What the task requires:
Tally the lines of the data that include the word "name". Only the number is to be returned.

BEGIN

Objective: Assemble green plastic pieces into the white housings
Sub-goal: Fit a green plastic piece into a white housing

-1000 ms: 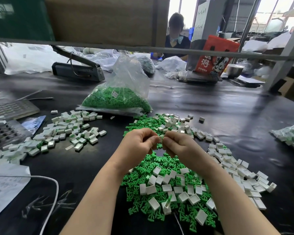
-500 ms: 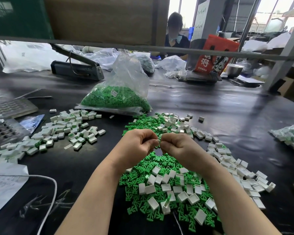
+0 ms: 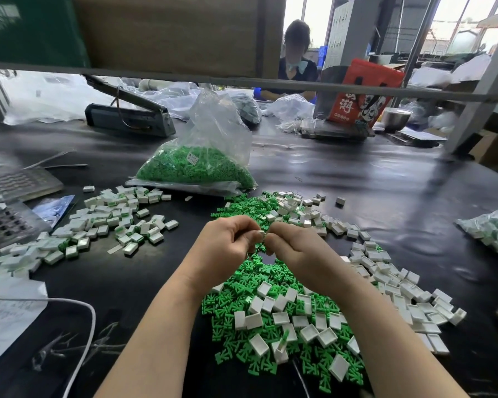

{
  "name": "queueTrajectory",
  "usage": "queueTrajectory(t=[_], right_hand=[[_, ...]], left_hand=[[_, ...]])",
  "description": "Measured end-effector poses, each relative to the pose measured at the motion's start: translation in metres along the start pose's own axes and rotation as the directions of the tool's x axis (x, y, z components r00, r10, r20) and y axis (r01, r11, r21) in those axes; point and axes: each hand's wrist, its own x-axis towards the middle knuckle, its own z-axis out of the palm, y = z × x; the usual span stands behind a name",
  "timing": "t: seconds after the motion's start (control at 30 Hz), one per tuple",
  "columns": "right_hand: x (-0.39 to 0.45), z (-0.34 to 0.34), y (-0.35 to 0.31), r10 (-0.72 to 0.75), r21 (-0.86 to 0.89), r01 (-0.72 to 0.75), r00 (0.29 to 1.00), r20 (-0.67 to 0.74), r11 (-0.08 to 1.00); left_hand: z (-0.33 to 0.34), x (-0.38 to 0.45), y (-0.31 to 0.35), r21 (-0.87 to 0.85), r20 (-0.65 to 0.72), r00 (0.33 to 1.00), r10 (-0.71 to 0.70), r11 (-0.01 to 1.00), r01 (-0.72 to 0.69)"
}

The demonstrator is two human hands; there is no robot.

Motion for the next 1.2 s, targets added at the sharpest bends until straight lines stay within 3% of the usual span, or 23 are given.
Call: queueTrajectory(t=[0.43, 0.7, 0.87, 1.2], right_hand=[[-0.0016, -0.0059, 0.0051, 0.078, 0.043, -0.083, 0.991, 0.109, 0.996], [0.0009, -0.0038, 0.0046, 0.102, -0.092, -0.091, 0.987, 0.124, 0.992], [0.0008, -0.001, 0.0047, 0.072, -0.079, -0.065, 0.993, 0.091, 0.995], [-0.0004, 0.0012, 0.005, 0.069, -0.089, -0.058, 0.989, 0.127, 0.994]], left_hand=[[-0.0046, -0.0016, -0.0002, -0.049, 0.135, 0.99, -0.034, 0.998, 0.041], [-0.0031, -0.0024, 0.0021, 0.008, 0.129, 0.991, -0.039, 0.999, 0.038], [-0.0018, -0.0023, 0.0019, 0.003, 0.078, 0.996, -0.047, 0.999, 0.047], [0.0002, -0.0035, 0.0004, 0.056, 0.153, 0.987, -0.045, 0.998, 0.037]])
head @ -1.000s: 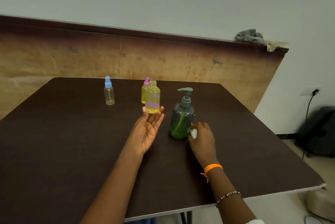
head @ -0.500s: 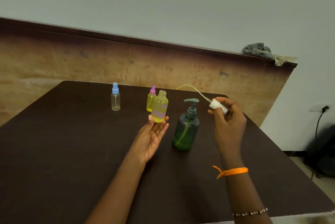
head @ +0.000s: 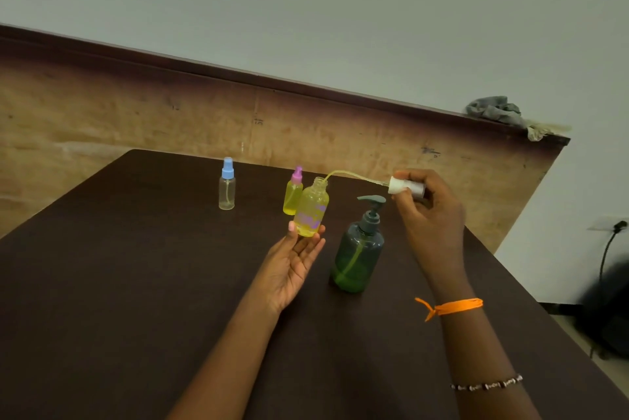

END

Exercise result:
2